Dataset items

..............................

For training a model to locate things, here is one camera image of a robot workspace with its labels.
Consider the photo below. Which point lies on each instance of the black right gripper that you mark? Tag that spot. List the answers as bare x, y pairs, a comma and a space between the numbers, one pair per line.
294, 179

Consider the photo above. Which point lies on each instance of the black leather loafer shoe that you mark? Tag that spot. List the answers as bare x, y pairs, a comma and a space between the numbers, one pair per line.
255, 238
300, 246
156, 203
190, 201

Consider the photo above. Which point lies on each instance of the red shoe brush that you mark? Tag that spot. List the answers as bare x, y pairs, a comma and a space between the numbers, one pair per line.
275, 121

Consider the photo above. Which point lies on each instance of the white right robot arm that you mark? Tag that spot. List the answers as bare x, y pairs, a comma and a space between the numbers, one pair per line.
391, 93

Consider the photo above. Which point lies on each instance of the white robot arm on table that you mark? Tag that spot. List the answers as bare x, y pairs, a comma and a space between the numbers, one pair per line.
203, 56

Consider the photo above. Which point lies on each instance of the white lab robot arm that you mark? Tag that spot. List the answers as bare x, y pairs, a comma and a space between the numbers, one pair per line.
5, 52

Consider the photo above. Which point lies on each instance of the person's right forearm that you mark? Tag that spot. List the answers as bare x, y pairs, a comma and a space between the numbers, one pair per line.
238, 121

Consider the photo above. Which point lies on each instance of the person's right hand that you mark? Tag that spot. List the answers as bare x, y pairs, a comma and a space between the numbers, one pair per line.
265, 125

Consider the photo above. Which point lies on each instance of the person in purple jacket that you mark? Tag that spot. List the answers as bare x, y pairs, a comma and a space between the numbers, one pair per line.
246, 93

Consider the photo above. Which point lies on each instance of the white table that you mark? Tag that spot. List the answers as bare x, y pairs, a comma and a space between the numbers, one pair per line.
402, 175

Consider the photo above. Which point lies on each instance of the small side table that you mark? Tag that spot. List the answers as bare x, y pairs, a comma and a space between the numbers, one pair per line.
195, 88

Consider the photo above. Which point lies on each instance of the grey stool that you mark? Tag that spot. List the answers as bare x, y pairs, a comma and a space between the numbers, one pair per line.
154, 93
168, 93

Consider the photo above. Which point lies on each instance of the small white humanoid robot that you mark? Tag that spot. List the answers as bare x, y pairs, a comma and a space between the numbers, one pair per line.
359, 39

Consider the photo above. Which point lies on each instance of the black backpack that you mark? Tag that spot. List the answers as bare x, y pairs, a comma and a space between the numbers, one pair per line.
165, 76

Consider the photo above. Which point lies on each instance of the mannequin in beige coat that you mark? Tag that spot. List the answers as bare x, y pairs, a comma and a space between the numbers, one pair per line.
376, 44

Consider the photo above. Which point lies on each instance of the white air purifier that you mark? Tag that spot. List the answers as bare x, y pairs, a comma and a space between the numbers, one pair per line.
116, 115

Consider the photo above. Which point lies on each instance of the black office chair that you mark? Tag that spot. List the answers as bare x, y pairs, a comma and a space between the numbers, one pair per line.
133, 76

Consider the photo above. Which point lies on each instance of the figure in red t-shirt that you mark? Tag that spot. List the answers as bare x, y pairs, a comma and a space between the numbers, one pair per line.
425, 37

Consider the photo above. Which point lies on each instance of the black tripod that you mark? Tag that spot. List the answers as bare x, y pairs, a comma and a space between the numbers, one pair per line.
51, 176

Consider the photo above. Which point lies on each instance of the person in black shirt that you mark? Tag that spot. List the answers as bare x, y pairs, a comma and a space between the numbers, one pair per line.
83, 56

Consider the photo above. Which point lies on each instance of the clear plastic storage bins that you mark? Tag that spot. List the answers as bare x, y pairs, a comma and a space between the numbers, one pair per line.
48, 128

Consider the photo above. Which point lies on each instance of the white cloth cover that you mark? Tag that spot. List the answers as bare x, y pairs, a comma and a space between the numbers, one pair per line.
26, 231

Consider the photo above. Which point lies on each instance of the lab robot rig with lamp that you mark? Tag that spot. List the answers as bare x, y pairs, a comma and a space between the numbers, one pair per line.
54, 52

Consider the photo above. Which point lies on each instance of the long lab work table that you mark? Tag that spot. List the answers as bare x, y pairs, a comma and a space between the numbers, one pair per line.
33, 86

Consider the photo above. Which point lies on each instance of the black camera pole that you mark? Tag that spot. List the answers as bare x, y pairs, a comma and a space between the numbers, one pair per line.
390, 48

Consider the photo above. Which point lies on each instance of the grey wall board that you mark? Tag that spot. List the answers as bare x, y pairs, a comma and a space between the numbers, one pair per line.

..............................

The required answer is every line of the data, duplicated exactly.

* Task solution *
For training a model to locate things, here is one camera image of a robot workspace with its labels.
Consider the photo below. Which point lies on each instance of the black right gripper that you mark? Tag that spot. List the answers as bare x, y pairs, a comma and a space between the numbers, one pair per line.
294, 179

Consider the photo above. Which point lies on each instance of the black leather loafer shoe that you mark? Tag that spot. List the answers as bare x, y pairs, a comma and a space between the numbers, one pair per line.
255, 238
300, 246
156, 203
190, 201

Consider the photo above. Which point lies on each instance of the red shoe brush that you mark? Tag that spot. List the answers as bare x, y pairs, a comma and a space between the numbers, one pair per line.
275, 121

Consider the photo above. Which point lies on each instance of the white right robot arm that you mark? Tag that spot. List the answers as bare x, y pairs, a comma and a space between the numbers, one pair per line.
391, 93

Consider the photo above. Which point lies on each instance of the white robot arm on table that you mark? Tag that spot. List the answers as bare x, y pairs, a comma and a space between the numbers, one pair per line.
203, 56

Consider the photo above. Which point lies on each instance of the white lab robot arm that you mark? Tag that spot. List the answers as bare x, y pairs, a comma and a space between the numbers, one pair per line.
5, 52

Consider the photo above. Which point lies on each instance of the person's right forearm that you mark? Tag that spot. List the answers as bare x, y pairs, a comma and a space between the numbers, one pair per line.
238, 121

Consider the photo above. Which point lies on each instance of the person's right hand that you mark? Tag that spot. List the answers as bare x, y pairs, a comma and a space between the numbers, one pair per line.
265, 125

Consider the photo above. Which point lies on each instance of the person in purple jacket that you mark? Tag that spot. List the answers as bare x, y pairs, a comma and a space between the numbers, one pair per line.
246, 93

Consider the photo above. Which point lies on each instance of the white table that you mark? Tag that spot. List the answers as bare x, y pairs, a comma and a space between the numbers, one pair per line.
402, 175

Consider the photo above. Which point lies on each instance of the small side table that you mark? Tag that spot. List the answers as bare x, y pairs, a comma and a space between the numbers, one pair per line.
195, 88

Consider the photo above. Which point lies on each instance of the grey stool that you mark? Tag that spot. List the answers as bare x, y pairs, a comma and a space between the numbers, one pair per line.
154, 93
168, 93

Consider the photo above. Which point lies on each instance of the small white humanoid robot that you mark? Tag that spot. List the answers as bare x, y pairs, a comma and a space between the numbers, one pair per line.
359, 39

Consider the photo above. Which point lies on each instance of the black backpack that you mark? Tag that spot. List the answers as bare x, y pairs, a comma and a space between the numbers, one pair per line.
165, 76

Consider the photo above. Which point lies on each instance of the mannequin in beige coat that you mark? Tag that spot. List the answers as bare x, y pairs, a comma and a space between the numbers, one pair per line.
376, 44

Consider the photo above. Which point lies on each instance of the white air purifier that you mark? Tag that spot. List the answers as bare x, y pairs, a comma and a space between the numbers, one pair per line.
116, 115

Consider the photo above. Which point lies on each instance of the black office chair that you mark? Tag that spot. List the answers as bare x, y pairs, a comma and a space between the numbers, one pair per line.
133, 76

Consider the photo above. Which point lies on each instance of the figure in red t-shirt that you mark? Tag that spot. List the answers as bare x, y pairs, a comma and a space between the numbers, one pair per line.
425, 37

Consider the photo above. Which point lies on each instance of the black tripod that you mark? Tag that spot. List the answers as bare x, y pairs, a comma and a space between the numbers, one pair per line.
51, 176

Consider the photo above. Which point lies on each instance of the person in black shirt that you mark? Tag that spot. List the answers as bare x, y pairs, a comma and a space between the numbers, one pair per line.
83, 56

Consider the photo above. Which point lies on each instance of the clear plastic storage bins that you mark? Tag that spot. List the answers as bare x, y pairs, a comma and a space between the numbers, one pair per line.
48, 128

Consider the photo above. Which point lies on each instance of the white cloth cover that you mark? Tag that spot. List the answers as bare x, y pairs, a comma and a space between the numbers, one pair per line.
26, 231

Consider the photo above. Which point lies on each instance of the lab robot rig with lamp that you mark? Tag that spot. List the answers as bare x, y pairs, a comma and a space between the numbers, one pair per line.
54, 52

Consider the photo above. Which point lies on each instance of the long lab work table that you mark? Tag that spot. List the answers as bare x, y pairs, a comma and a space between the numbers, one pair per line.
33, 86

Consider the photo above. Which point lies on each instance of the black camera pole that you mark? Tag that spot. List the answers as bare x, y pairs, a comma and a space between the numbers, one pair per line.
390, 48

Consider the photo above. Which point lies on each instance of the grey wall board that you mark? Tag that spot. List the answers as bare x, y pairs, a comma and a space between the numbers, one pair per line.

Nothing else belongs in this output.